AIM OF THE EXERCISE
Return the lines of the listing below exactly as they appear, beginning at the one with "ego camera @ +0" and stopping after the one with "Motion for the"; do not include pictures.

DATASET SECTION
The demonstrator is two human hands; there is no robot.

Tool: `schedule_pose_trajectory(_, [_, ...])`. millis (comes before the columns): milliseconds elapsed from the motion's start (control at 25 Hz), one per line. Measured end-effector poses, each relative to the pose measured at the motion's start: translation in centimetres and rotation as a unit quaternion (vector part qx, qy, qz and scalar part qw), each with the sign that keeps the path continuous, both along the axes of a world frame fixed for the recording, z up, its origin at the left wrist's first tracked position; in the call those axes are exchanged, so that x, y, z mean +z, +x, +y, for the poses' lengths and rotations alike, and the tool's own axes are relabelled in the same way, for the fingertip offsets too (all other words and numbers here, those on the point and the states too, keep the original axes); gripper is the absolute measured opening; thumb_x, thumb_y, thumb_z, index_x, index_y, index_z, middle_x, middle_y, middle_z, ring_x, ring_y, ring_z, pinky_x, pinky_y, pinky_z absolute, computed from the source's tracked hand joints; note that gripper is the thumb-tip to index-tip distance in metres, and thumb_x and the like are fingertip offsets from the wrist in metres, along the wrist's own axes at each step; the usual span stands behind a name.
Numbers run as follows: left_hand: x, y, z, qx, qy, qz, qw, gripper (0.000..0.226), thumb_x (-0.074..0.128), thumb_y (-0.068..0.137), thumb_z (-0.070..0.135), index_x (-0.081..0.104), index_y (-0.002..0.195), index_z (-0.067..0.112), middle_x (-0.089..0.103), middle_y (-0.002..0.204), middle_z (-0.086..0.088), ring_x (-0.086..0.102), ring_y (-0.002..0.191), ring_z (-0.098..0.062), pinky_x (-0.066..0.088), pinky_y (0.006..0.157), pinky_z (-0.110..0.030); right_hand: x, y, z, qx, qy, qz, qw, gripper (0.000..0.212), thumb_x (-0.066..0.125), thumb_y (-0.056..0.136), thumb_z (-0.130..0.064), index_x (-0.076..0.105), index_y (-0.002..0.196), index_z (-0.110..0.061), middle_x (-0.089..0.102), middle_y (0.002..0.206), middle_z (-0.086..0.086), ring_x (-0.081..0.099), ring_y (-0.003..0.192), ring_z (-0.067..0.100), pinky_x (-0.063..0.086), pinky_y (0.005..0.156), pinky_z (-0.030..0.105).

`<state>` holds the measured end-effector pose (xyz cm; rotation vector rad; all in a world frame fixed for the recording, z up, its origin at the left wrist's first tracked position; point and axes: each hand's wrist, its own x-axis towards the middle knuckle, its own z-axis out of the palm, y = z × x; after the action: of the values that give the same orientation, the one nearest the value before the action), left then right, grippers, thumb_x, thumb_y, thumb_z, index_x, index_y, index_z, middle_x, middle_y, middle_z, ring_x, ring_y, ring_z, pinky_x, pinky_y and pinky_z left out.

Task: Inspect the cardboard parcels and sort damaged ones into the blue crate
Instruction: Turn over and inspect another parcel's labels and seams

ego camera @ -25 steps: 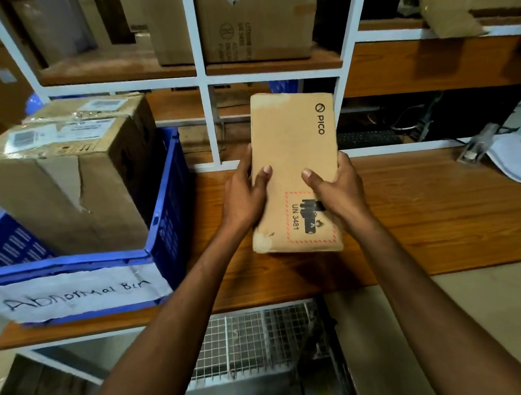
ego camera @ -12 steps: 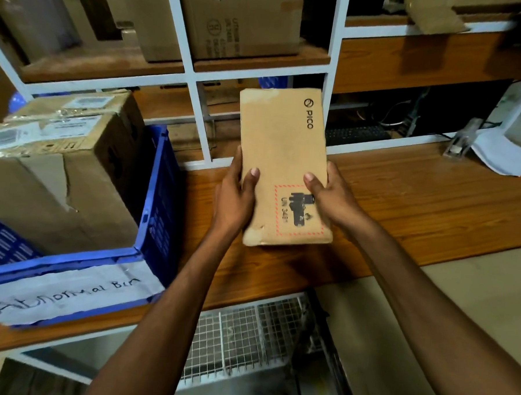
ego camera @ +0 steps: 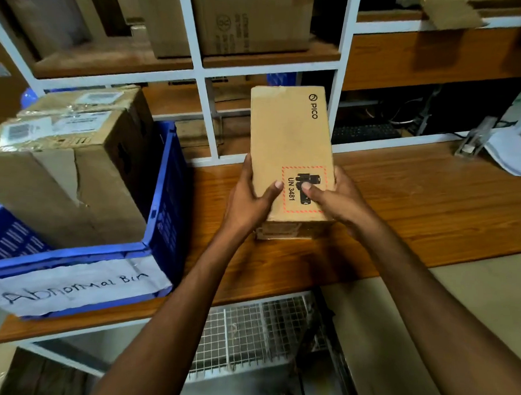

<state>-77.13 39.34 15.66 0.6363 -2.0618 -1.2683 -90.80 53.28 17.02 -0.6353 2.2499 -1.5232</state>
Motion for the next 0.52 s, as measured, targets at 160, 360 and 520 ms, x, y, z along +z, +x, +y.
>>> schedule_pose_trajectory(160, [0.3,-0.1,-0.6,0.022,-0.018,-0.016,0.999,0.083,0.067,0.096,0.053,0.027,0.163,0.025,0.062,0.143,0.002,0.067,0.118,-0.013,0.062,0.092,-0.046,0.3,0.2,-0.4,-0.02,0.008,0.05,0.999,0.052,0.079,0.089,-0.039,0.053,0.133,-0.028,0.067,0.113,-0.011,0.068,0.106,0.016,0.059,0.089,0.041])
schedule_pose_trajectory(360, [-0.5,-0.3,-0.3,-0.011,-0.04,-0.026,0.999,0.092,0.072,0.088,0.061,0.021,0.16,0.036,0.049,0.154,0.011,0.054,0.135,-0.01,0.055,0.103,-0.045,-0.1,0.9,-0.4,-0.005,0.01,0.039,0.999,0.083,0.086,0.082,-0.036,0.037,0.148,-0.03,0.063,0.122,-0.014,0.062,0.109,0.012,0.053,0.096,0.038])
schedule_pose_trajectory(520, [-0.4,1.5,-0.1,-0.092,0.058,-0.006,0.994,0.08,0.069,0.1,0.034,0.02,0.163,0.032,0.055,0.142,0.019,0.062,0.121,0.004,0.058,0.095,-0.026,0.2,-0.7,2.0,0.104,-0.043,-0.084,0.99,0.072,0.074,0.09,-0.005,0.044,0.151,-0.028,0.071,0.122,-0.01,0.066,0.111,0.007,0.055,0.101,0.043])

WRITTEN SOLUTION
ego camera @ +0 steps: 

<state>-77.13 39.34 15.66 0.6363 -2.0618 -1.2683 -90.80 53.28 17.02 -0.6353 2.2499 -1.5232</state>
Motion for the next 0.52 s, as measured, targets at 160, 360 and 520 ms, x, y, z along +z, +x, +y.

The response to the exercise is now complete.